The answer is all of the data, repeated exactly.
────────────────────────────────────────
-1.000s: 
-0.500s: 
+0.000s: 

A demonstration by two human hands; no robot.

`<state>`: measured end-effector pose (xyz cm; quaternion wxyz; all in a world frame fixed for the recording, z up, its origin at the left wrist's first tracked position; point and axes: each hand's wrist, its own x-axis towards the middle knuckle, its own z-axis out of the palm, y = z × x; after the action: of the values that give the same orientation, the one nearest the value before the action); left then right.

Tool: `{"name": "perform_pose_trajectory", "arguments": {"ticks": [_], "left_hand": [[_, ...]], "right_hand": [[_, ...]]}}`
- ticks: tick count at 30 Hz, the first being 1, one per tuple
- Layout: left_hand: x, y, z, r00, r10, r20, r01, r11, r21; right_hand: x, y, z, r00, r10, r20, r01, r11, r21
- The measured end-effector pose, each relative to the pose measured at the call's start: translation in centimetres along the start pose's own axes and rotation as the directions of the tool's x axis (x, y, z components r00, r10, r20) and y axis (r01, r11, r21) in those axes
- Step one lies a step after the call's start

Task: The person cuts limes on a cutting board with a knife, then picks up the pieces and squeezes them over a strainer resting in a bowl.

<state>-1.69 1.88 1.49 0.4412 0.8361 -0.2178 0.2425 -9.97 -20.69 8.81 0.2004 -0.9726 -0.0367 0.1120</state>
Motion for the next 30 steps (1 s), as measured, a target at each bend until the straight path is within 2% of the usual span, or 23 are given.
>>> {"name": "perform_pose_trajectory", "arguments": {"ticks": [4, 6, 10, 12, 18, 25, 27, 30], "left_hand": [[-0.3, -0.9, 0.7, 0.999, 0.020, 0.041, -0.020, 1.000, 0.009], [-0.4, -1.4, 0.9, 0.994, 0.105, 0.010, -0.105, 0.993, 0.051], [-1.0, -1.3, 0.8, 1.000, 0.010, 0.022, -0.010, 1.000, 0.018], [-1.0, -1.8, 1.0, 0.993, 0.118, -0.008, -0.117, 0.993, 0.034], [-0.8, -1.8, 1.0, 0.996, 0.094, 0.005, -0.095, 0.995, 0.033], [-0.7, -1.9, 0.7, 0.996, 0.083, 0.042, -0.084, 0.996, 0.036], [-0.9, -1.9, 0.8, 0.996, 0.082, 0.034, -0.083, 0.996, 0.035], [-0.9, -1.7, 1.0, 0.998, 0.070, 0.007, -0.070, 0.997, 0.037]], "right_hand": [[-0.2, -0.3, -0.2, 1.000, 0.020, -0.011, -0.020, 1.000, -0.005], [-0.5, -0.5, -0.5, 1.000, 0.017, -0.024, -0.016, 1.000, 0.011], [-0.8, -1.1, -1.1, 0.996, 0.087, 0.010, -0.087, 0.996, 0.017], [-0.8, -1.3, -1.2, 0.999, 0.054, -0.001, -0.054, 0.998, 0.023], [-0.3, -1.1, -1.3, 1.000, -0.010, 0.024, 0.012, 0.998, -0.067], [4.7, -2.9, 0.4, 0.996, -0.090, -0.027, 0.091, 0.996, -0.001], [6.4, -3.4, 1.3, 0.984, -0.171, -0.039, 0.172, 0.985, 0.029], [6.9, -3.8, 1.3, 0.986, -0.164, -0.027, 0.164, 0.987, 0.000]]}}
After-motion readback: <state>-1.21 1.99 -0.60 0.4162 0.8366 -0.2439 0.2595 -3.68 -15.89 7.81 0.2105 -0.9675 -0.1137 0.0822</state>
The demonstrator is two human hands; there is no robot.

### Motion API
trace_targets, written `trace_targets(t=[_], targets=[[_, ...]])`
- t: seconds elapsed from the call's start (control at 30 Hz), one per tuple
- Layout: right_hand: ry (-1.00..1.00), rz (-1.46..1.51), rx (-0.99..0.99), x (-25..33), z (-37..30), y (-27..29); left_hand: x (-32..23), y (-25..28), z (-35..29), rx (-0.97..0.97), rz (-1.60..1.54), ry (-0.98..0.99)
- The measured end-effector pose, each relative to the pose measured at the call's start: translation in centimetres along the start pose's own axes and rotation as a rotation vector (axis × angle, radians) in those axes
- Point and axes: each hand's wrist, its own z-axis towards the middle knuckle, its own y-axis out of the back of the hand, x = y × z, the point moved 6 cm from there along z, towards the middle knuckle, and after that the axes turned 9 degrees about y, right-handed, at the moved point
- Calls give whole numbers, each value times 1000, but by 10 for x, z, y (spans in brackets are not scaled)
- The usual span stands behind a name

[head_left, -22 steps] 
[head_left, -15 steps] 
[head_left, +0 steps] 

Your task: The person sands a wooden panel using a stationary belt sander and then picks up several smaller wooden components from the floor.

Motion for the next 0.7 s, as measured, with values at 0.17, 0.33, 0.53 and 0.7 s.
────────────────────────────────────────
**Written answer:**
-1.000s: 
-0.500s: 
+0.000s: 

A demonstration by two human hands; no robot.

`<state>`: measured end-effector pose (xyz cm; quaternion wxyz; all in a world frame fixed for the recording, z up, its origin at the left wrist's first tracked position; point and axes: each hand's wrist, its own x-axis towards the middle knuckle, its own z-axis out of the palm, y = z × x; after the action: of the values that give the same orientation, the one nearest the value before the action); left then right.

Tool: `{"name": "perform_pose_trajectory", "arguments": {"ticks": [_], "left_hand": [[_, ...]], "right_hand": [[_, ...]]}}`
- ticks: tick count at 30 Hz, the first being 1, one per tuple
- Layout: left_hand: x, y, z, r00, r10, r20, r01, r11, r21; right_hand: x, y, z, r00, r10, r20, r01, r11, r21
- The measured end-effector pose, each relative to the pose measured at the call's start: translation in centimetres along the start pose's own axes and rotation as the directions of the tool's x axis (x, y, z components r00, r10, r20) and y axis (r01, r11, r21) in those axes
- Step one lies a step after the call's start

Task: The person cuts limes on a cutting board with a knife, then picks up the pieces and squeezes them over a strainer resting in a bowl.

<state>-1.69 1.88 1.49 0.4412 0.8361 -0.2178 0.2425 -9.97 -20.69 8.81 0.2004 -0.9726 -0.0367 0.1120</state>
Motion for the next 30 steps (1 s), as measured, a target at each bend until the straight path is within 2% of the usual span, or 23 are given.
>>> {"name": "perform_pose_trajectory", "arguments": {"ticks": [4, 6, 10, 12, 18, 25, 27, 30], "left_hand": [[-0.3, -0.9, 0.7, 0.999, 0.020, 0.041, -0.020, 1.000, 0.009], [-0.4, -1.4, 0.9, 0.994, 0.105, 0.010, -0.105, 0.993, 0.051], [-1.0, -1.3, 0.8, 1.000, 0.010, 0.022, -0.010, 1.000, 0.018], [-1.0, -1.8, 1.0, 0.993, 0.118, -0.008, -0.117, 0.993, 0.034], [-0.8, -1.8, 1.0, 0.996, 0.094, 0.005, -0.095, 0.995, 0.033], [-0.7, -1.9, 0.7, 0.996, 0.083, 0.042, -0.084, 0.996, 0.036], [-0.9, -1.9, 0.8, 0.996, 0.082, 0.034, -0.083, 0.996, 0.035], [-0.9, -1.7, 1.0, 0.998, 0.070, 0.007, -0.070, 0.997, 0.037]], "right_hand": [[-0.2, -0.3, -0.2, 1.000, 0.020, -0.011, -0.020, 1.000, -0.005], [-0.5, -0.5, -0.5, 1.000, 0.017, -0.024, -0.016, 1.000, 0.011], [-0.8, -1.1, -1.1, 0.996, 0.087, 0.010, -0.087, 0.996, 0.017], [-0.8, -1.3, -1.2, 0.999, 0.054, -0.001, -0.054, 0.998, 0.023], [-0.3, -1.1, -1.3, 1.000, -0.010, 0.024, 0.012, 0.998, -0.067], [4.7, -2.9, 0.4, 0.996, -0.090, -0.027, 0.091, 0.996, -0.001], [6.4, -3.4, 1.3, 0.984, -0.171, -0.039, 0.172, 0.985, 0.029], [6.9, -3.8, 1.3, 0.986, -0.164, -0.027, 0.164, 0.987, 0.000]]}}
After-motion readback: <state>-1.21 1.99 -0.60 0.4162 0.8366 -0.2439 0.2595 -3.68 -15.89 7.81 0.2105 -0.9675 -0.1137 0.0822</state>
The demonstrator is two human hands; there is no robot.

### Motion API
trace_targets, written `trace_targets(t=[_], targets=[[_, ...]])`
- t: seconds elapsed from the call's start (control at 30 Hz), one per tuple
- Layout: right_hand: ry (-1.00..1.00), rz (-1.46..1.51), rx (-0.99..0.99), x (-25..33), z (-37..30), y (-27..29); left_hand: x (-32..23), y (-25..28), z (-35..29), rx (-0.97..0.97), rz (-1.60..1.54), ry (-0.98..0.99)
- The measured end-effector pose, each relative to the pose measured at the call's start: translation in centimetres along the start pose's own axes and rotation as a rotation vector (axis × angle, radians) in those axes
- Point and axes: each hand's wrist, its own z-axis towards the middle knuckle, its own y-axis out of the back of the hand, x = y × z, the point moved 6 cm from there along z, towards the middle knuckle, and after that the axes turned 9 degrees about y, right-handed, at the moved point
- Calls give whole numbers, each value times 1000, but by 10 for x, z, y (spans in brackets are not scaled)
- The usual span stands behind a name

[head_left, -22 steps] 
[head_left, -15 steps] 
[head_left, +0 steps] 

Your task: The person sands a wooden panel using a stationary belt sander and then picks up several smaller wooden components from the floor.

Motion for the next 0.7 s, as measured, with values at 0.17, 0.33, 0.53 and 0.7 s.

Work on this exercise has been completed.